- Directed by: Steno
- Written by: Raimondo Vianello Giulio Scarnicci
- Starring: Lando Buzzanca Rossana Podestà
- Cinematography: Ennio Guarnieri
- Edited by: Raimondo Crociani
- Music by: Armando Trovajoli
- Distributed by: Medusa
- Release date: 1972;
- Country: Italy
- Language: Italian

= L'uccello migratore =

L'uccello migratore (The migratory bird) is a 1972 Italian comedy film directed by Steno and starring Lando Buzzanca and Rossana Podestà.

==Plot ==
Andrea Pomeraro is a history teacher from CastroPietro, Sicily. During an outdoor lesson he receives a letter from his uncle, a politician who lives in Rome and who, thanks to his interest, managed to get him a transfer to the capital's high school.

Arrived on the spot, he meets his uncle who offers him an apartment, but on one condition: this must also act as an alcove for the faithful encounters of the same honorable, as he is married. In order to avoid inappropriate encounters, the two agree with a system: showing the Italian flag from the balcony means that the house is already occupied.

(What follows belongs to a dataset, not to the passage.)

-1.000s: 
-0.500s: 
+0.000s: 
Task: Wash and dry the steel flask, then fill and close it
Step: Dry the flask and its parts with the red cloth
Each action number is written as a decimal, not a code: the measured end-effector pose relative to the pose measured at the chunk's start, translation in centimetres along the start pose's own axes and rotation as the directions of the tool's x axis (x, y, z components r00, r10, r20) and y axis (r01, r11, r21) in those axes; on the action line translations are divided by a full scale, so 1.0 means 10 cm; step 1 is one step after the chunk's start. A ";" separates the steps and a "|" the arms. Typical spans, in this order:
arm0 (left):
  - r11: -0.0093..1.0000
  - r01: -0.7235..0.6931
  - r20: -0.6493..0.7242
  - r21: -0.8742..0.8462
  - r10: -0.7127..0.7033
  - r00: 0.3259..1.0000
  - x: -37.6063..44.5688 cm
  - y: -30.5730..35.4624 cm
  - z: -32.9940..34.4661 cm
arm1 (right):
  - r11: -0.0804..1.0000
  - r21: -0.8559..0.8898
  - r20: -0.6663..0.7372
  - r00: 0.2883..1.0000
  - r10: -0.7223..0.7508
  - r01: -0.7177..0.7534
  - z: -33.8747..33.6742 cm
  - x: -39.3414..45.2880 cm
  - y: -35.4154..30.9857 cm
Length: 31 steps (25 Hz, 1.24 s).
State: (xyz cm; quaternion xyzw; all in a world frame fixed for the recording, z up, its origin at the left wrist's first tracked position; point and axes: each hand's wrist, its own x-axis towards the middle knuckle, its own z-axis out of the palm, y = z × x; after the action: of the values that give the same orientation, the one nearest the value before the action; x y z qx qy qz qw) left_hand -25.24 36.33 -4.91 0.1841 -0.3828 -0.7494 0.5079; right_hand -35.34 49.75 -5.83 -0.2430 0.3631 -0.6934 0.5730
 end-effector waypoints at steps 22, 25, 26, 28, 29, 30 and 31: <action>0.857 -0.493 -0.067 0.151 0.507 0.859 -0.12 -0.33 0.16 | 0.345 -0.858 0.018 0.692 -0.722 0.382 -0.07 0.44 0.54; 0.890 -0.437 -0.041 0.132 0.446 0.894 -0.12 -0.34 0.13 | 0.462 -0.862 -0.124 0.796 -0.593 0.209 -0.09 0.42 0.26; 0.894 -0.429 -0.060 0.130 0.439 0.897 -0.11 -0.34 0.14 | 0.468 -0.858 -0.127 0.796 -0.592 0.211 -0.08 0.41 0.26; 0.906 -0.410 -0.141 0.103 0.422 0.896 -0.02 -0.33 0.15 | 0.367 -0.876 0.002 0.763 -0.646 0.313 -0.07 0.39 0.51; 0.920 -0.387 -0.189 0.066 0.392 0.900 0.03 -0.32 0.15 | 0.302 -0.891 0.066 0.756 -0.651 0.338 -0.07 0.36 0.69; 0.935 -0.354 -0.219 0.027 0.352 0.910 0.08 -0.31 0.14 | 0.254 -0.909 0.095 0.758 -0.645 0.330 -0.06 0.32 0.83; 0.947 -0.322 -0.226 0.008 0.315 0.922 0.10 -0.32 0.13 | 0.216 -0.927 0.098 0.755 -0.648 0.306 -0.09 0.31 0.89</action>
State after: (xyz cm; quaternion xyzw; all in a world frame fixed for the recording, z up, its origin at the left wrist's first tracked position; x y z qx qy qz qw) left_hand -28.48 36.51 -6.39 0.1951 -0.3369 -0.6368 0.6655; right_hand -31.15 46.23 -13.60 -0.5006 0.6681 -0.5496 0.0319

Andrea's first approach with his colleague Delia Benetti and the students is not happy, as he has replaced Professor Verdirame, much loved by the boys. Despite the warnings of Professor Delia, Andrea loses his temper and causes a sort of riot, being reprimanded by the principal.

Andrea is fascinated by Delia's beauty, and in a favorable moment he tries an approach, but she rejects him. At the same time, however, the man is also attracted to one of his students, and when Delia realizes it, he unleashes jealousy on the girl: Andrea, realizing the fact, instinctively slaps Delia, without understanding why.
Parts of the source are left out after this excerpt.